Hence, the output from git log is unexpected when dates earlier than the epoch is provided, or when the date is on or beyond 2100. RepoSense should thus be configured to automatically reset the dates provided by the user such that the earliest possible timestamp is 1970-01-01T00:00:00UTC and the latest possible timestamp is 2099-12-31T23:59:59UTC.

This task is trivial and suitable for first timers. It involves changing either ArgsParser.java or both the SinceDateArgumentType.java and UntilDateArgumentType.java files in the parser folder to limit the possible date ranges.

dcshzj avatar Mar 31 '21 16:03 dcshzj

Hi @dcshzj As discussed in the previous MR (https://github.com/reposense/RepoSense/pull/1558), I am planning to take a more complicated first-timer issue, and this one seems nice! Can I do this? Thanks!

litone01 avatar Jul 10 '21 08:07 litone01

@litone01 Sure, please go ahead!

dcshzj avatar Jul 10 '21 08:07 dcshzj

@dcshzj Hi, I have investigated the issue and the suggested direction to solve the issue. After premilinary investigation, I think I can notice that in ArgsParser.java, we will check the validlity of the sincedate and untildate using some functions provided by TestUtils.java. In particular, TimeUtil.verifySinceDateIsValid(sinceDate); and TimeUtil.verifyDatesRangeIsCorrect(sinceDate, untilDate);.

  1. My current plan: Based on the name of the method, I am planning to extend the method TimeUtil.verifyDatesRangeIsCorrect(sinceDate, untilDate); and limit the possible date ranges of both sinceDate and untilDate to be between 1970-01-01T00:00:00UTC and 2099-12-31T23:59:59UTC.

  2. Can I kindly check the expected behaviour if such invalid dates are found? Should we reset the dates automatically or throws a ParseException?

Thanks!

litone01 avatar Jul 17 '21 14:07 litone01

@litone01 Your implementation plan sounds correct. For now, let's reset the dates but send a warning message to the log to let the user know that we are resetting the dates.

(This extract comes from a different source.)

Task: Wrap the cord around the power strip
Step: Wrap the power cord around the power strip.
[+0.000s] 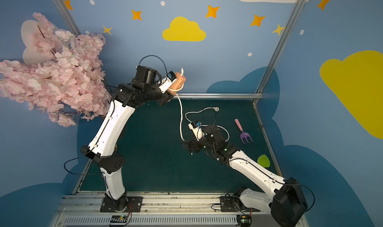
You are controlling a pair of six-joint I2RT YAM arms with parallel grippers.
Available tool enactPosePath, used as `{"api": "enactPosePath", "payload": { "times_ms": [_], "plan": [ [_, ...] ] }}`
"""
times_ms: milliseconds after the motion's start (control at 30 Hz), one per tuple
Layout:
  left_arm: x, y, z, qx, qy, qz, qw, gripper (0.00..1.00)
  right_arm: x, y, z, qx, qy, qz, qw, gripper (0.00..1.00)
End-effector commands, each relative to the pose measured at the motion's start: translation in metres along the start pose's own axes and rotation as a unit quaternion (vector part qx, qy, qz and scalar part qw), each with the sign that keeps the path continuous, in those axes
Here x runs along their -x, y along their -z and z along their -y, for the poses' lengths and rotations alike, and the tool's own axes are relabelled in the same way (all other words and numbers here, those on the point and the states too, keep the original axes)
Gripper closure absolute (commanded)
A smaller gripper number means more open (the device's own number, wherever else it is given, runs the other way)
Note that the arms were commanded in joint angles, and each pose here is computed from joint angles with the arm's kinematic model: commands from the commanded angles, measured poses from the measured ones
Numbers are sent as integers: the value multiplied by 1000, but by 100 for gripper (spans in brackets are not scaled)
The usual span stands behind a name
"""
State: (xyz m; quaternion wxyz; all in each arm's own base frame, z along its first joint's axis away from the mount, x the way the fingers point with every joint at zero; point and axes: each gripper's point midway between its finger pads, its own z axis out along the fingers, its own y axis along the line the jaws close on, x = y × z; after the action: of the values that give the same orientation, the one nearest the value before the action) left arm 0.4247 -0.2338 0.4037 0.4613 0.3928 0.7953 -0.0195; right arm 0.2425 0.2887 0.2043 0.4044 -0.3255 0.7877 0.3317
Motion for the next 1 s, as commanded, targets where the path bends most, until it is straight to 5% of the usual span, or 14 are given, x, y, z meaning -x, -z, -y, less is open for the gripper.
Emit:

dcshzj avatar Aug 23 '21 14:08 dcshzj

Hi, may I know if anyone is currently working for this. I am a new contributor and would like to work on this

bingsen0806 avatar Jun 21 '22 17:06 bingsen0806

Hi, may I know if anyone is currently working for this. I am a new contributor and would like to work on this

Hi so sorry for holding off this issue. I am not working on it currently. Please check with the maintainers and if they are ok with it, please feel free to proceed. Thanks.